Friday, December 27, 2013

Gary Hart says press failed to follow up after Roselli and Giancana were killed

WASHINGTON -- As the 50th anniversary of President John F. Kennedy's death nears, former presidential candidate Gary Hart, a member of the Senate committee that investigated JFK's assassination, said that the press had failed in its responsibility to investigate the truth behind his killing.
Hart served on the Senate Select Committee on Intelligence Agencies, known as the Church committee, after chairman Frank Church. He recalled that while the committee was investigating the connection between the assassination, the Mafia and plots against Cuban President Fidel Castro, two of the three main figures involved were also killed.
"It's amazing to me that American journalism never followed up on that story very much, because if you found out who killed those two guys, you might have some really interesting information on your hands," Hart, who served as a Democratic senator from Colorado for two terms, told HuffPost in a recent interview.
There were "all kinds of leads" -- had reporters followed them, he said. "I went down to Miami when [Johnny] Roselli was killed and talked to this Dade County sheriff from the Miami Police Department, and they showed me pictures of him being fished out of the water in the barrel and how he'd been killed -- nightmarish stuff. And [Momo Salvatore] Giancana was killed in his own basement with six bullet holes in his throat with a Chicago police car and an FBI car outside his house," he recounted.
According to CIA documents released in 2007, the agency hired Johnny Roselli, a high-ranking mobster, to eliminate Fidel Castro, offering to pay him $150,000. Roselli reportedly declined the money and worked with former FBI agent Robert A. Maheu; Giancana, Al Capone's Chicago mob successor; and Santo Trafficante Jr., a mobster involved in Cuban operations, to unsuccessfully poison Castro with pills. Roselli disappeared soon after testifying before the Church committee, and his body was found inside an oil drum near North Miami Beach. Giancana was found dead at his Chicago home before he could testify to the Church committee.
While alive, Giancana and Roselli also reportedly communicated with Kennedy. In a 1988 interview with People Magazine, Judith Campbell Exner claimed she had an affair with the president, and that during that relationship she served as a courier between the president and Roselli and Giancana. The president's brother, Robert Kennedy -- then-attorney general -- called for an investigation on Giancana.
The deaths of Roselli and Giancana in 1975 and 1976 occurred amid the Church committee's ongoing investigations surrounding Kennedy's assassination.

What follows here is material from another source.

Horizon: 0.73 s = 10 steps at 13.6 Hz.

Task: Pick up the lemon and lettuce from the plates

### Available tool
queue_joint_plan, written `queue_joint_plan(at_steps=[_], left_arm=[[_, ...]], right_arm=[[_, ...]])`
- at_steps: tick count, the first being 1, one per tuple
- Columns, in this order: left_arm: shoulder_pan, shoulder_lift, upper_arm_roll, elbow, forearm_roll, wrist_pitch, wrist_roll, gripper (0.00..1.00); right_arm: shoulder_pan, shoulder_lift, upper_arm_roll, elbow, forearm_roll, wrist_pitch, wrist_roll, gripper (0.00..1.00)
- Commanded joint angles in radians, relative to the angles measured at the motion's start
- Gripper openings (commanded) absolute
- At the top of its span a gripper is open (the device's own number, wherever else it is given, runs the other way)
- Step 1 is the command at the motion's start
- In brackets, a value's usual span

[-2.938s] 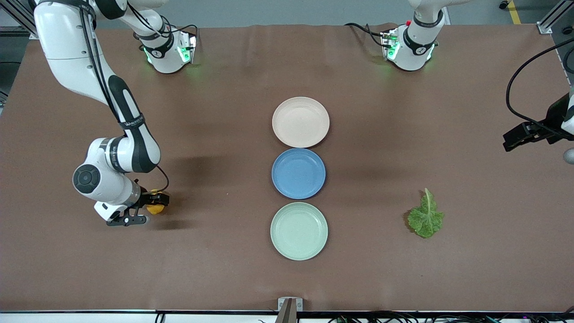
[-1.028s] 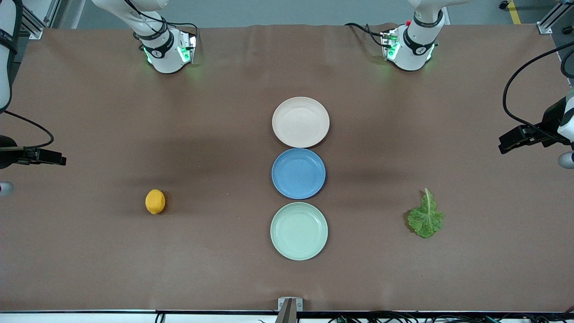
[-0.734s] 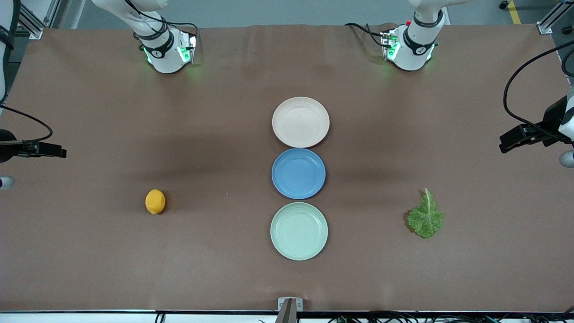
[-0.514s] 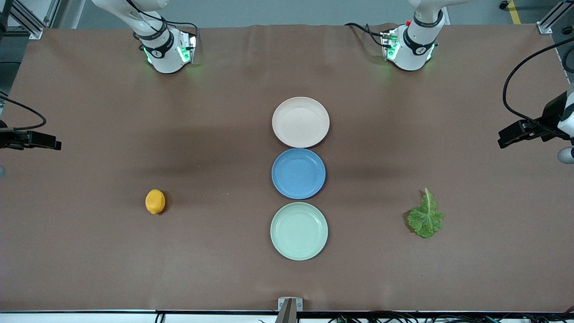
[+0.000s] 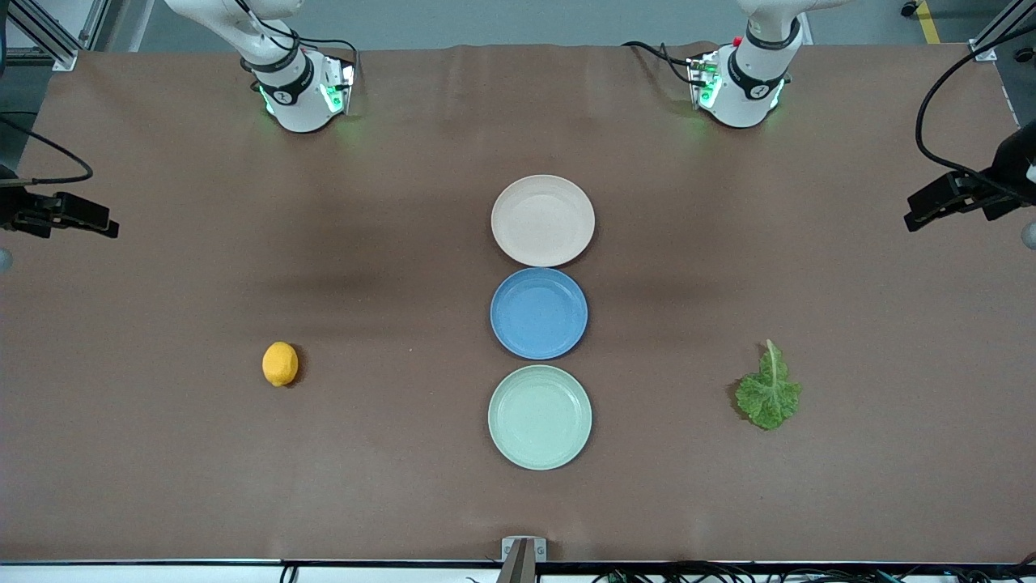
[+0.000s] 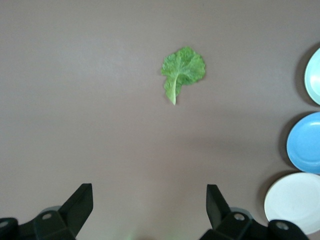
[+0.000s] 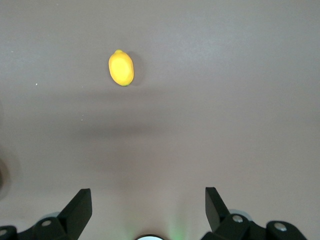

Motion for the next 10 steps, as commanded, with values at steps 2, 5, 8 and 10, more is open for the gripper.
queue_joint_plan(at_steps=[2,5,8,10], left_arm=[[-0.108,-0.144,0.158,-0.157,-0.075,-0.001,0.037,1.00],[-0.139,-0.163,0.194,-0.176,-0.074,-0.001,0.068,1.00],[-0.137,-0.160,0.191,-0.167,-0.060,0.004,0.076,1.00],[-0.137,-0.155,0.188,-0.165,-0.059,0.004,0.076,1.00]], right_arm=[[0.016,-0.081,0.002,-0.078,-0.014,0.022,0.038,1.00],[0.012,-0.108,0.002,-0.079,-0.013,0.018,0.038,1.00],[0.006,-0.142,0.002,-0.081,-0.013,0.010,0.035,1.00],[-0.002,-0.160,0.004,-0.081,-0.013,0.002,0.032,1.00]])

That coincidence, Hart said, was suspicious enough to warrant press attention, and he was surprised that the press didn't jump on the story.
"I was always amazed in that particular instance of the CIA-Mafia connection and the Cuban connection 12 years -- coming up 12 years -- after Kennedy was killed that somebody didn't go after that story," he said. "New York Times, Washington Post; anybody. And they didn't. They reported the deaths and that was it, and the strange quirky coincidence, you know, but nothing more."
For Hart, the uncanny series of events roughly 12 years after Kennedy's death was less of a coincidence than an indication that people -- including Giancana -- knew more than they were letting on.
"You don't have to be a genius to believe that they knew something about the coincidence of events -- Cuba, Mafia, CIA and Kennedy -- that somebody didn't want that out in the public 12 years later," Hart said.
At a time when his Church committee was uncovering plots against the Cuban president and the CIA's use of the Mafia in those plots, Hart was privy to other peculiarities as well.
According to Hart, the Warren Commission -- the presidential commission charged with investigating Kennedy's assassination that concluded Lee Harvey Oswald acted alone -- remained unaware of the connections between Cuba, the CIA, the Mafia and Kennedy. Only then-CIA director Allen Dulles, who was on the commission, knew, according to Hart, but Dulles said nothing to the other members.
Hart also heard from William Robert Plumlee -- a former CIA contract pilot who gave classified testimony to the Senate Foreign Relations Committee, then chaired by John Kerry, in the '90s -- about how he believed Kennedy was really killed. Plumlee told Hart that he'd flown a plane to Texas days before the president's assassination and had later come to believe that several people on board were connected to the murder. A report by TV producer Robert Vernon claimed that Plumlee testified that the flight -- with Roselli on board -- was an attempt to thwart the Kennedy assassination.
Hart tried to uncover the truth about the Kennedy assassination and the "big unanswered questions." He said he worked with fellow Church committee member and former Sen. Richard Schweiker (R-Penn.), but ultimately ran out of resources and leads. During an ill-fated presidential bid in the 1980s, Hart vowed he'd reopen the Kennedy investigation if elected. In retrospect, he said it "was probably a stupid thing to do," citing death threats he received.
Fifty years later, the danger of digging into cases such as Kennedy's assassination is not lost on Hart. In his chiding of the press and its failure to seize the opportunity to reveal the truth about Kennedy's death, he admits that revealing such a truth -- even as a journalist -- could have dire consequences.

"You risk your life because whoever killed these two guys is still out there," Hart said.